Dei pra ela chupar meu pau e ela disse com sorrisos que era a favorita entre todas que conhecia. Ficou chupando por um bom tempo e então pediu pra eu deitar. Montou em mim e guiou meu pau pra dentro da buceta dela, lubrificada com o esperma do Júlio César. Meu pau afundou como faca quente na manteiga e eu senti a temperatura lá dentro da buceta dela. Tava ardendo, e a sensação que me deu me deixou perigosamente perto de gozar.

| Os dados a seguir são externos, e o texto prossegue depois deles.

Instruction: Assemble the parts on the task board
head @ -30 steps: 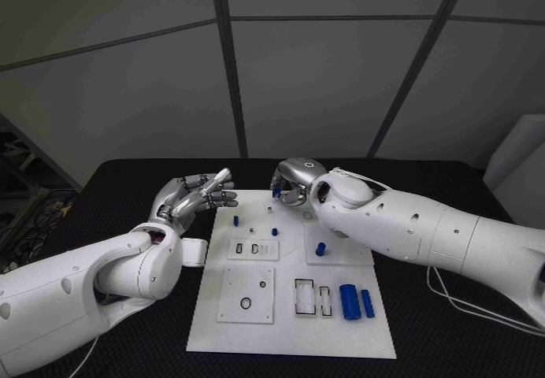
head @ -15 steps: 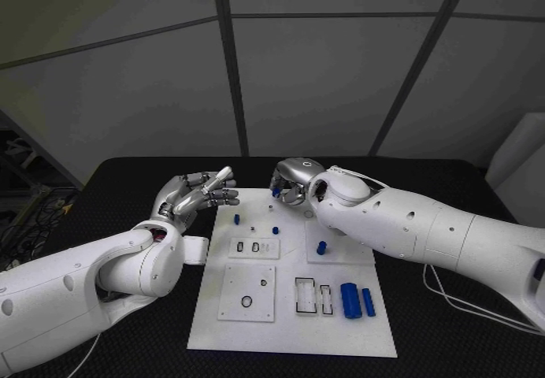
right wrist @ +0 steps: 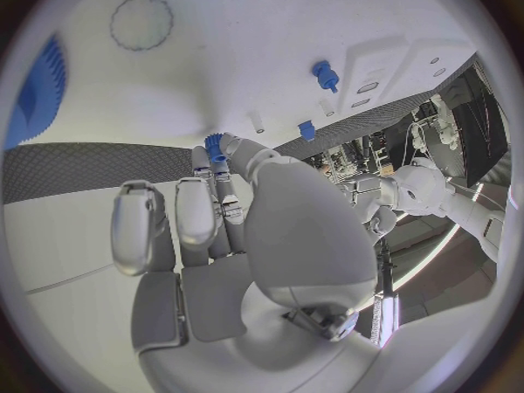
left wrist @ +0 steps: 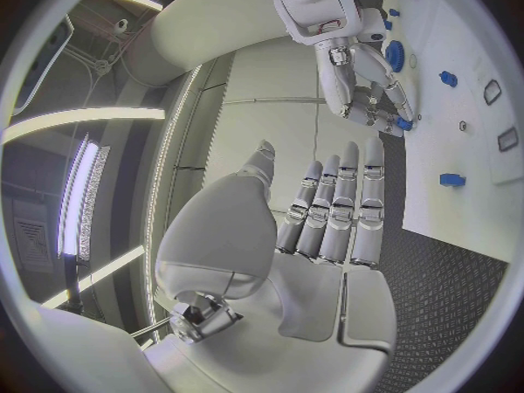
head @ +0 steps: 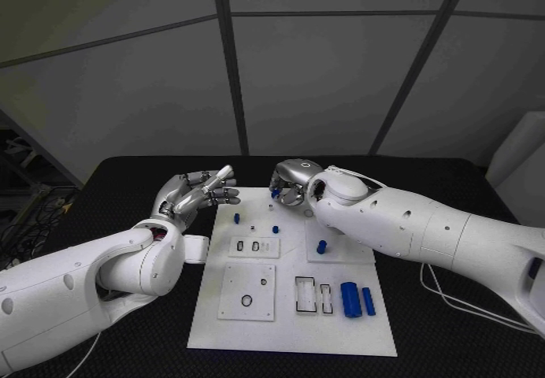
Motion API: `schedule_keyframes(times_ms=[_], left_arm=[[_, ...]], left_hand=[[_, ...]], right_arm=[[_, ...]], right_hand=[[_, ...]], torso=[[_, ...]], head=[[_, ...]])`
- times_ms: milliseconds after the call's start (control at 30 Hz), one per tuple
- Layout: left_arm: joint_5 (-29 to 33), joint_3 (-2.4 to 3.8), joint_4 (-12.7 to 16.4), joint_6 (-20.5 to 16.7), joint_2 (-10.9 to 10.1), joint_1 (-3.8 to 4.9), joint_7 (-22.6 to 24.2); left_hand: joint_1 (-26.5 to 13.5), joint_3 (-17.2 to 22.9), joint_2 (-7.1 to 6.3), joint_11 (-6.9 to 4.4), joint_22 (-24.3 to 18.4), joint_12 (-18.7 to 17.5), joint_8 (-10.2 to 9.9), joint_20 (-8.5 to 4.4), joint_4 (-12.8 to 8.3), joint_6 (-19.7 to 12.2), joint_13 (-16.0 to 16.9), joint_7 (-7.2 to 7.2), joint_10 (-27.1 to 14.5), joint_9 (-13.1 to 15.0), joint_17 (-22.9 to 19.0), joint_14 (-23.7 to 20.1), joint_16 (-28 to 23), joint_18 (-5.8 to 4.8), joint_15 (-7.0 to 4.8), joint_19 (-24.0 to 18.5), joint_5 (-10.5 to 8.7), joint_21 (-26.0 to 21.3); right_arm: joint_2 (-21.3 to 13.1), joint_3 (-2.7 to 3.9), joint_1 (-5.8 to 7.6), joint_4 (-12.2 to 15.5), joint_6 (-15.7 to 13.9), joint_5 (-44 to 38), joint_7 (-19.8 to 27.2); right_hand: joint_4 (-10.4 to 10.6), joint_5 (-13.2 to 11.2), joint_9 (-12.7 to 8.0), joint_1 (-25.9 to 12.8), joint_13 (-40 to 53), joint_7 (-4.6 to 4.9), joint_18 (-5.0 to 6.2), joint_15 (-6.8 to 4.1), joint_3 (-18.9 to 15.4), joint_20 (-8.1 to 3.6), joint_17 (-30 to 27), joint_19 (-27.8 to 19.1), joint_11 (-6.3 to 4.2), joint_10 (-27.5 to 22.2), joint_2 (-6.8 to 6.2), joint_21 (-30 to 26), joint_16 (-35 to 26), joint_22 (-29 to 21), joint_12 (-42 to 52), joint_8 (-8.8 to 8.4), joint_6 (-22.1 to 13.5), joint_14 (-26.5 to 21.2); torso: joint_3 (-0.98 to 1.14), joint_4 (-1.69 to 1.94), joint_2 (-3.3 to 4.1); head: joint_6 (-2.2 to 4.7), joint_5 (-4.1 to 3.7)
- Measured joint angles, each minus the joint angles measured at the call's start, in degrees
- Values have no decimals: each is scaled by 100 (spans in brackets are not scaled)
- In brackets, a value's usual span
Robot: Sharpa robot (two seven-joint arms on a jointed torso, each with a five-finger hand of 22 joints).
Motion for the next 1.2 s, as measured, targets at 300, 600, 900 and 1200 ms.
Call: schedule_keyframes(times_ms=[300,600,900,1200], left_arm=[[0,0,8,1,-11,4,-3],[0,0,7,3,-52,5,-6],[-1,-1,-10,4,-99,4,-9],[-1,-1,-67,13,-75,2,-13]], left_hand=[[0,0,0,0,-1,0,0,0,0,0,0,0,0,0,0,0,0,0,0,0,0,0],[0,0,0,0,7,-34,0,0,0,0,-8,0,0,-6,5,0,-24,0,0,0,0,0],[0,0,0,0,7,-34,0,0,0,0,-7,0,0,-6,5,0,-24,0,0,0,0,0],[0,-4,0,0,6,-34,0,0,-4,0,-7,0,0,-6,4,0,-24,0,0,0,0,0]], right_arm=[[-1,-4,0,-37,15,3,20],[-472,-6,0,483,-236,54,22],[-1591,4,0,1488,-574,428,21],[-2351,23,7,1952,-471,1125,-145]], right_hand=[[14,-162,-72,-174,-54,32,100,188,-39,127,-544,-666,179,-925,-173,-404,-305,-712,-4,1,-609,-43],[8,-209,-43,-151,-32,40,137,217,-219,182,-768,-860,235,-1197,-211,-556,-406,-1006,95,1,-737,-72],[101,-142,5,-154,39,130,136,192,-354,139,-826,-773,126,-704,-207,-571,-459,-910,478,39,-540,-47],[383,326,17,-439,885,-4,-3,-64,-929,-98,77,-43,-186,721,-438,-78,206,-32,1751,67,-595,-1]], torso=[[1,-2,2],[14,-19,1],[37,-77,-29],[78,-161,-71]], head=[[-5,10],[8,42],[37,62],[60,42]])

Pedir pra ela deitar no meu peito e ficar imóvel por um tempo. Continuamos nos beijando, falando dentro da boca um do outro, e ela começou a dança erótica dela. Subia e descia, mudava o ritmo dos movimentos, inclinava o quadril, quase saía e sentava com paixão e força no meu pau inchado. Não aguentei muito tempo o assédio dela. terminei jorrando jatos de porra dentro da barriga da minha esposa, que se misturaram com os do nosso amigo e escorreram pela minha barriga. Ela continuou cavalgando e gozou estrondejando. Dobrou o corpo e descansou no meu peito, sem parar de nos beijar e dizer que tinha sido a noite mais foda que a gente já viveu!